Note: I have posted a preliminary version of the review, and sorry for double-posting some of the comments.
Major comments
Introduction and methodology:
1. As the authors stated, model uncertainties exist in many physical schemes and dynamics, including initial/boundary conditions (IC/BCs). There can be numerous combinations of such uncertainty sources. Can the authors explain why it is essential to consider the combination of soil moisture and cloud microphysics compared to other possible combinations?
2. Similarly, there are many uncertainties in cloud microphysical parameterizations. How are these factors considered in this study? Can the authors justify why they focused only on uncertainties in NCN and CDSD parameters? Also, the authors mentioned many uncertainties related to aerosol-cloud interactions (lines 45-76). Can these uncertainties be represented by perturbing the NCN?
3. Line 122-123: There is a difference between NCN and NCCN (CN stands for condensation nuclei and CCN for cloud condensation nuclei). For polluted continental conditions, the value of 3200 cm-3 seems to be too low for NCN (should be tens of thousands or more) but fine for NCCN. The values used for other conditions should also be justified or, at least, provide a reference.
4. The shape parameter ν is also important for other hydrometeors. In fact, the variation in ν may be even more prominent for precipitation particles according to some triple-moment schemes. What is the reason for perturbing only ν of cloud drops?Results:
1. The model “spread” is one of the key foci of this study. Yet, the discussion on the normalized standard deviation (indicating the spread) is too brief and does not provide much scientific insight.

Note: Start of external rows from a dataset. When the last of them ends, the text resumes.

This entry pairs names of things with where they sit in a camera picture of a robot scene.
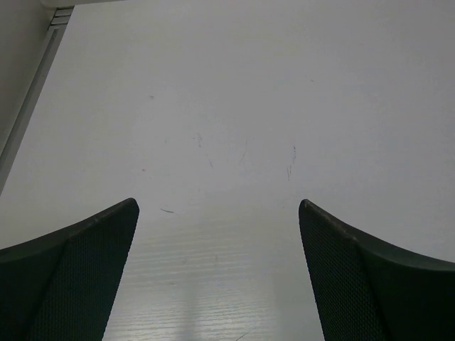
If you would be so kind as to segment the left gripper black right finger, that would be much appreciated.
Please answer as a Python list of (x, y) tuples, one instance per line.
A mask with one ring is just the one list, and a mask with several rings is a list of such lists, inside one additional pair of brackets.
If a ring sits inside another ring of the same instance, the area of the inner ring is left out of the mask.
[(325, 340), (454, 339), (454, 263), (378, 239), (307, 199), (299, 228)]

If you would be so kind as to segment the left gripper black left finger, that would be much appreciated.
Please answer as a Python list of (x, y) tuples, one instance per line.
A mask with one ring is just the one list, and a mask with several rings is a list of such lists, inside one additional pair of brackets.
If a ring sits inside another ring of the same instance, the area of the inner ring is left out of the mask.
[(101, 340), (139, 218), (133, 198), (1, 250), (2, 340)]

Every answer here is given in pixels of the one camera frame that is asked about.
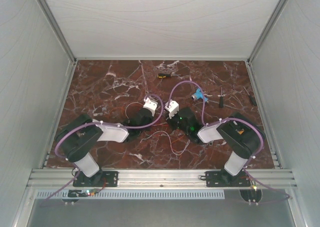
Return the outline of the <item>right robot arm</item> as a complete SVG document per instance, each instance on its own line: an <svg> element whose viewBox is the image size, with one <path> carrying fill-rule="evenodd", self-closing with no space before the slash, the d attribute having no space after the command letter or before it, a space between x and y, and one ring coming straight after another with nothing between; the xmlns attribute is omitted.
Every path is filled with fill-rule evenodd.
<svg viewBox="0 0 320 227"><path fill-rule="evenodd" d="M262 150L266 139L265 133L239 112L203 125L198 122L194 112L185 107L176 113L167 112L165 120L173 130L183 131L192 143L203 145L218 140L226 141L232 152L223 169L212 175L214 182L226 187L238 185L240 178L245 176L243 168Z"/></svg>

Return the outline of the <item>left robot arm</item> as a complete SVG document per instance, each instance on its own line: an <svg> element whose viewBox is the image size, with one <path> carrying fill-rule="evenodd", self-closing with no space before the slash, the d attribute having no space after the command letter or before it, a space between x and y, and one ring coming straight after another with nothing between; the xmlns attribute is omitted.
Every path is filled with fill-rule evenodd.
<svg viewBox="0 0 320 227"><path fill-rule="evenodd" d="M68 136L59 148L67 160L80 168L79 176L74 186L100 186L103 184L104 174L100 166L90 154L90 150L97 142L128 143L137 139L141 133L148 130L154 120L155 112L142 107L134 117L122 123L103 125L87 114L82 114L64 127L55 136L59 143L69 132L77 129Z"/></svg>

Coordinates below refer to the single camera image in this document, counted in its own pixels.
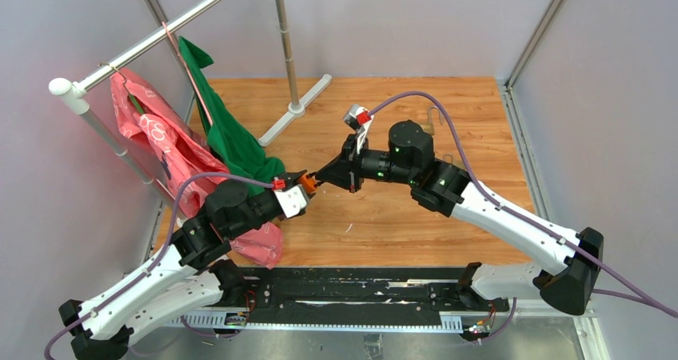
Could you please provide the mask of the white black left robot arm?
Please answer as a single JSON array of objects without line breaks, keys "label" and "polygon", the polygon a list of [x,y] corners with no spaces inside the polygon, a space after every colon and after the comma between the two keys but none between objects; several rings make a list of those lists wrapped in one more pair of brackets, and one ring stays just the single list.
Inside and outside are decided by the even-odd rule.
[{"label": "white black left robot arm", "polygon": [[[304,171],[278,175],[270,183],[219,174],[195,216],[167,244],[120,282],[85,301],[59,308],[77,359],[120,359],[130,346],[168,321],[221,302],[236,306],[245,280],[226,254],[243,234],[275,218],[303,215],[317,190]],[[250,195],[249,185],[263,191]]]}]

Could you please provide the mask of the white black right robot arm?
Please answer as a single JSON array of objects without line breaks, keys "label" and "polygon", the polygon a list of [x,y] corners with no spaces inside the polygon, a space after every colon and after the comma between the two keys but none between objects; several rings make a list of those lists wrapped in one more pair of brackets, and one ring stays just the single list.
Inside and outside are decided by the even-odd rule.
[{"label": "white black right robot arm", "polygon": [[351,193],[366,179],[407,184],[419,206],[480,227],[531,258],[525,265],[468,264],[456,289],[467,310],[490,299],[540,297],[562,313],[586,311],[600,274],[594,260],[602,257],[601,232],[552,224],[474,183],[466,170],[436,158],[433,137],[415,122],[391,126],[388,146],[371,150],[364,132],[351,134],[315,177]]}]

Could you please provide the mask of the orange black Opel padlock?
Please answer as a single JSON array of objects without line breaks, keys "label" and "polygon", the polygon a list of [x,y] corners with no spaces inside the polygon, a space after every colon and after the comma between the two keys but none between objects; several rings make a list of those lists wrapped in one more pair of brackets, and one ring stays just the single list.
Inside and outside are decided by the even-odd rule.
[{"label": "orange black Opel padlock", "polygon": [[309,197],[312,197],[316,193],[320,185],[315,177],[307,172],[301,174],[297,179],[297,183],[301,185],[302,189]]}]

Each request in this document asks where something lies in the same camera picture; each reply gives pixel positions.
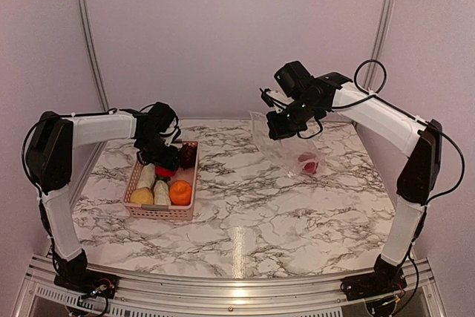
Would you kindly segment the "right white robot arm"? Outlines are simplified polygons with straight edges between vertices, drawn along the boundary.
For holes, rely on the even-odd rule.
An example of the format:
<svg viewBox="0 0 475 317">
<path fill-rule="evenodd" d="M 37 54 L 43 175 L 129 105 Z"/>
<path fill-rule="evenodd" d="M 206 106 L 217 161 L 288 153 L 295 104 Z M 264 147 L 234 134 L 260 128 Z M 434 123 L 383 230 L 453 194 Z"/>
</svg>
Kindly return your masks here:
<svg viewBox="0 0 475 317">
<path fill-rule="evenodd" d="M 385 140 L 404 158 L 395 183 L 396 215 L 367 279 L 373 292 L 385 292 L 396 282 L 427 215 L 442 160 L 440 123 L 410 114 L 338 72 L 312 75 L 293 62 L 274 78 L 277 89 L 260 89 L 272 140 L 303 138 L 310 120 L 321 122 L 335 113 Z"/>
</svg>

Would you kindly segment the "red strawberry fruit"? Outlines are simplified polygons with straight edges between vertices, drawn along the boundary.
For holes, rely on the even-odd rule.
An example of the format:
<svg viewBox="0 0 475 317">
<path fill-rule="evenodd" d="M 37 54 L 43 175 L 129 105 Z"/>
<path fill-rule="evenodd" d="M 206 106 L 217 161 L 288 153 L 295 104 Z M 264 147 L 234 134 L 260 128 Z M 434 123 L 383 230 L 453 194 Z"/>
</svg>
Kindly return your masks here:
<svg viewBox="0 0 475 317">
<path fill-rule="evenodd" d="M 298 157 L 298 162 L 301 166 L 302 174 L 314 175 L 321 162 L 321 155 L 312 152 L 304 152 Z"/>
</svg>

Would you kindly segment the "clear zip top bag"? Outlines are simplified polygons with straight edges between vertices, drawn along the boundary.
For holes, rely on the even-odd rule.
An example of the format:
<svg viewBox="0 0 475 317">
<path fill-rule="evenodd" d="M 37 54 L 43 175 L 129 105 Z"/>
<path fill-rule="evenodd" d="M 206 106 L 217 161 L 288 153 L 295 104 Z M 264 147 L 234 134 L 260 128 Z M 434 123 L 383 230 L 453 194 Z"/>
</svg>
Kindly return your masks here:
<svg viewBox="0 0 475 317">
<path fill-rule="evenodd" d="M 285 140 L 272 140 L 269 138 L 269 129 L 265 115 L 260 112 L 250 111 L 252 142 L 259 152 L 273 165 L 283 169 L 289 177 L 316 176 L 324 170 L 326 165 L 324 153 L 318 149 L 316 143 L 311 140 L 303 140 L 292 137 Z M 321 162 L 314 175 L 301 173 L 298 157 L 304 152 L 312 152 L 321 155 Z"/>
</svg>

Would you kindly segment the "pink perforated plastic basket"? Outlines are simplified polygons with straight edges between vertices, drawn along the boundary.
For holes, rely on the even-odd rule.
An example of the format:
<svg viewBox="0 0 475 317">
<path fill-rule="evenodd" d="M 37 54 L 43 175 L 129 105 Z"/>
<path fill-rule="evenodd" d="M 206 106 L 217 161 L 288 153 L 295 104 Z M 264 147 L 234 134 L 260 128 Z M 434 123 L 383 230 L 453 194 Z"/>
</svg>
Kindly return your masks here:
<svg viewBox="0 0 475 317">
<path fill-rule="evenodd" d="M 167 177 L 166 185 L 168 188 L 168 198 L 171 200 L 169 205 L 158 204 L 142 204 L 134 203 L 131 198 L 135 196 L 134 192 L 138 190 L 137 186 L 145 168 L 139 161 L 134 164 L 131 176 L 128 181 L 128 185 L 125 190 L 123 204 L 129 211 L 130 216 L 133 218 L 147 218 L 147 219 L 159 219 L 159 220 L 191 220 L 194 213 L 195 202 L 195 190 L 197 185 L 197 171 L 199 162 L 199 142 L 198 141 L 185 141 L 181 144 L 180 148 L 185 146 L 193 149 L 193 168 L 179 169 L 173 176 Z M 175 205 L 171 196 L 178 197 L 179 194 L 173 195 L 172 192 L 179 188 L 178 183 L 187 182 L 190 189 L 182 189 L 183 192 L 189 193 L 189 203 L 187 205 Z"/>
</svg>

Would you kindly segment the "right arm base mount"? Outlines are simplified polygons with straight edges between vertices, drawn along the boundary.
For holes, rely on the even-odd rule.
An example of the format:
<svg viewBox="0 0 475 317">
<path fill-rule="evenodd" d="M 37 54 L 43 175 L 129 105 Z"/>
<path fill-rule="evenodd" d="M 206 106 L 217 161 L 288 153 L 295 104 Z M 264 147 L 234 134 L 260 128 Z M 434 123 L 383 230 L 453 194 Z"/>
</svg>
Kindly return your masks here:
<svg viewBox="0 0 475 317">
<path fill-rule="evenodd" d="M 370 272 L 360 275 L 347 276 L 342 279 L 340 289 L 348 301 L 362 298 L 372 298 L 378 295 L 404 290 L 407 282 L 403 274 L 398 274 L 393 279 L 387 276 Z"/>
</svg>

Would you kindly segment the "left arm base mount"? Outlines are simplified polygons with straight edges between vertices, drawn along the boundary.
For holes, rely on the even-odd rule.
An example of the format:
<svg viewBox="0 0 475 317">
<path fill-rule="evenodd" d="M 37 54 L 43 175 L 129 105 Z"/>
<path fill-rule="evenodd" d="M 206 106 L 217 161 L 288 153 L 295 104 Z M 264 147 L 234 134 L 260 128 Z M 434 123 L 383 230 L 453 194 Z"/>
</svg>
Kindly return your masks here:
<svg viewBox="0 0 475 317">
<path fill-rule="evenodd" d="M 93 294 L 93 291 L 98 290 L 102 285 L 104 285 L 105 290 L 102 293 L 98 293 L 98 295 L 100 297 L 113 299 L 116 293 L 118 282 L 119 278 L 117 275 L 97 272 L 89 269 L 86 270 L 86 274 L 82 282 L 77 280 L 70 282 L 68 279 L 59 275 L 56 275 L 54 278 L 54 284 L 56 286 L 82 293 L 83 295 L 91 298 L 96 297 L 96 295 Z"/>
</svg>

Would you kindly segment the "red apple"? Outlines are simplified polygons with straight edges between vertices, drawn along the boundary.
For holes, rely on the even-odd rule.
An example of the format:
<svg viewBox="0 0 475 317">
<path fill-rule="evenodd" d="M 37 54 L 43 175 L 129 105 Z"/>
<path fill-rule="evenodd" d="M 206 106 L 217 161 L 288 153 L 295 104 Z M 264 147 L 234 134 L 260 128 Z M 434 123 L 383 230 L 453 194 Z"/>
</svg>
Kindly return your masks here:
<svg viewBox="0 0 475 317">
<path fill-rule="evenodd" d="M 162 166 L 155 166 L 155 174 L 160 179 L 168 179 L 175 176 L 176 171 L 172 169 L 167 169 Z"/>
</svg>

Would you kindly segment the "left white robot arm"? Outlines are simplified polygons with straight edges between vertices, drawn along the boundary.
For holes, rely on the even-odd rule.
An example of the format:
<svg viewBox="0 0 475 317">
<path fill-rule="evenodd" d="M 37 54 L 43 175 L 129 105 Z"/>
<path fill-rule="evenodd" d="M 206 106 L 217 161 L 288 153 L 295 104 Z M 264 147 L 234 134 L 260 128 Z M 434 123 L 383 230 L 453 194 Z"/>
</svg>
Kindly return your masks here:
<svg viewBox="0 0 475 317">
<path fill-rule="evenodd" d="M 177 159 L 172 143 L 180 136 L 179 119 L 167 104 L 147 111 L 111 108 L 84 114 L 44 112 L 22 144 L 22 166 L 38 192 L 42 225 L 50 238 L 53 265 L 60 281 L 86 291 L 99 282 L 73 225 L 70 183 L 76 148 L 109 140 L 132 139 L 142 163 Z"/>
</svg>

2. I would like to see a more quantitative comparison of spreads from the three sensitivity factors (i.e., soil moisture, CCN, and shape factor. This allows the reader to judge which factors are more important for the consideration of ensemble members.
3. Line 249-250: “The higher the CCN concentration, the lower are the rain intensities.”
This seems to be a warm-rain characteristic. But, apparently, the studied systems are mostly cold-rain dominant (lines 443-444). For mixed-phase convective systems, higher aerosol concentrations often lead to stronger rain intensity (cf. Tao et al. 2012, etc.). It will be nice to compare the results here with other relevant studies.
4. Figure 7.
The tendency of TQG change with ν is different for maritime CN compared to other CN types for cases 2018 and 2020. Some inconsistencies also exist in the 2016 case. Is there any explanation?Conclusion:
1. It is dangerous to make a conclusion based on only four cases. Large differences can be observed between the two weak cases or between the strong cases, which may suggest that other cases may behave distinctively differently and even produce results that disagree with the conclusions stated here. Furthermore, the uncertainties in the studied parameters may vary if you choose different initial/boundary conditions, physics schemes, or grid resolutions. The authors should at least try to tone down a bit on the certainty of their findings.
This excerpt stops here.